I didn't really like having an abortion. I didn't like having a procedure to prevent having another kid -- I did want another kid some time. But I felt so much better afterwards. I was going to live, most likely, and raise my child.

My second abortion took place when my son was ten and my daughter was two. I was looking for work as a teacher, having just got my credential. The baby would have been born in October, a month and a half after school started. Financially, the situation was even more impossible than before. I had student loans to pay off, and two children to help raise, and frankly, my risk level had not improved, even though I'd managed to pull off a healthy-enough pregnancy (with lightly elevated blood pressure this time, and gestational diabetes again) and safe vaginal birth -- I was now over thirty-five, and my blood pressure was still hovering just below the action level. I had no second thoughts. I mattered to my family, and I wasn't going to take unecessary risks to have a third child we'd never planned on. The thought of leaving the nice fellow with a newborn, a toddler, and a pre-adolescent, and all the medical bills and only his wages, was just horrifying.
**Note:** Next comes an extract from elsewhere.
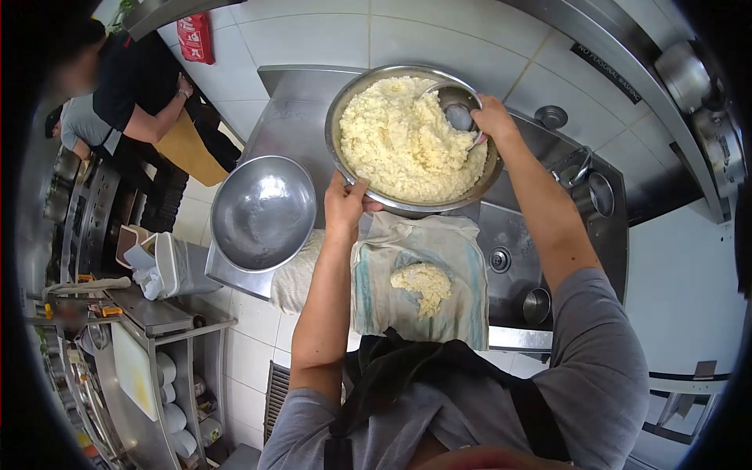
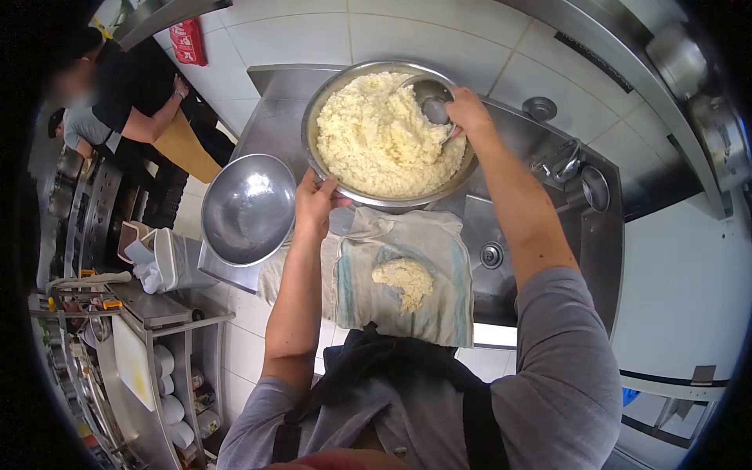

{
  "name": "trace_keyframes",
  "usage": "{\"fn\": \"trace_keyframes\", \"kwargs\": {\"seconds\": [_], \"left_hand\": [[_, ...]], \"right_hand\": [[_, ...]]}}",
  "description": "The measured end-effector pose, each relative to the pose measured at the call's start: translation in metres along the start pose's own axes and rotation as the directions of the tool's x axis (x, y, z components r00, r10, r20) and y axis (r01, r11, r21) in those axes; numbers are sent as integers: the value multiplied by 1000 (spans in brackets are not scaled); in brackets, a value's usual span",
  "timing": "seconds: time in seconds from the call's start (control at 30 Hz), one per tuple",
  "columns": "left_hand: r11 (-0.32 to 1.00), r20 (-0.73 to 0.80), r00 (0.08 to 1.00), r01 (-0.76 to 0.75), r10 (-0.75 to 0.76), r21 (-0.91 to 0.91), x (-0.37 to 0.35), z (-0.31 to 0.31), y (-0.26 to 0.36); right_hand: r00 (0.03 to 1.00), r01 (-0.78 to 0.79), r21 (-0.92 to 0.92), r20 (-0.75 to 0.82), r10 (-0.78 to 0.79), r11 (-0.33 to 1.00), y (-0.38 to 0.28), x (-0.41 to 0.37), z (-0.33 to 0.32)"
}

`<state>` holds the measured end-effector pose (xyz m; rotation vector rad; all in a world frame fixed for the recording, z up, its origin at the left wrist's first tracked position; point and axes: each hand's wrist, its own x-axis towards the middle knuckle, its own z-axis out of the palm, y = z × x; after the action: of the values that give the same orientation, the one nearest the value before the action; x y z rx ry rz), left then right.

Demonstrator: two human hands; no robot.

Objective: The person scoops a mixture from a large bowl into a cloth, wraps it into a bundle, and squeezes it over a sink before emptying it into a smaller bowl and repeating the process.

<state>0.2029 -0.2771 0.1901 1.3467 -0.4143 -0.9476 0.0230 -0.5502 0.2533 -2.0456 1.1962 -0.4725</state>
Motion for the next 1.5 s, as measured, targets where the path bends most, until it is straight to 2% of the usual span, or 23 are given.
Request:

I've been told a few times that we could have found someone who wanted to adopt the child who would pay all my medical bills while I gestated that baby for her. Yeah, right.

Women who are afraid of pregnancy are generally portrayed as neurotics. However. Worldwide, the chance of perinatal death is 1 in 74. Yes. More than 1% of all women worldwide die in pregnancy, labor, or the immediate aftermath. In developed regions, that drops to 1 in 2800. That's a big difference: some of it is due to better nutrition, some due to cleaner conditions for giving birth in, and some is due to the presence of magnesium sulfate (the drug of choice for preventing convulsions and stroke in preeclamptic mothers). Worldwide, 12% of maternal deaths are attributed to preeclampsia: in the US, 18% (I think the higher number is due to fewer mothers dying of sepsis, hemorrhage, starvation, etc).

When abortion is restricted, what is being said is: your life is worth less than the life of the hypothetical person. This is simply unacceptable. When we say it's about choice, anti-abortionists think we're talking about something frivolous: something like a preference for Birkenstocks or high heels. But that's not the choice. The choice is your whole life: sometimes this means the quality or shape of your life, and sometimes it means whether you will live at all. And nobody has the right to tell you when it's appropriate to take that risk and when it is not.

It's not just cheesy that the soft media like to showcase women who choose to bear children in spite of life-threatening conditions which are exacerbated by pregnancy. It's heavily ideological. It's meant to impart the message that real women, good women, will willingly accept their own death in order to procreate. There have been stories about women who did that explicitly, literally: women who could live if they didn't carry through with a pregnancy, but who specifically doomed themselves by doing so -- women with treatable cancers whose treatment is incompatible with pregnancy, women with heart or circulatory conditions which simply could not survive the perfusion of pregnancy, let alone the stresses of labor. Of course it follows from my argument about that these women hav the right to do this. But it's nnot the right thing to do, any more than it is the right thing for a sixty-five year-old woman to marshall the expensive medical resources necessary to conceive and carry a baby. In both cases the woman is guaranteeing that her child will be an orphan: she is building tragedy into the primary conditions of her child's early life. (the sixty-five year-old may actually live to see her child graduate from college, but she's unlikely to get much further)But these women are made out to be heroes, and women who have abortions are made out to be selfish, even though they generally do it to preserve their ability to take care of children they already have.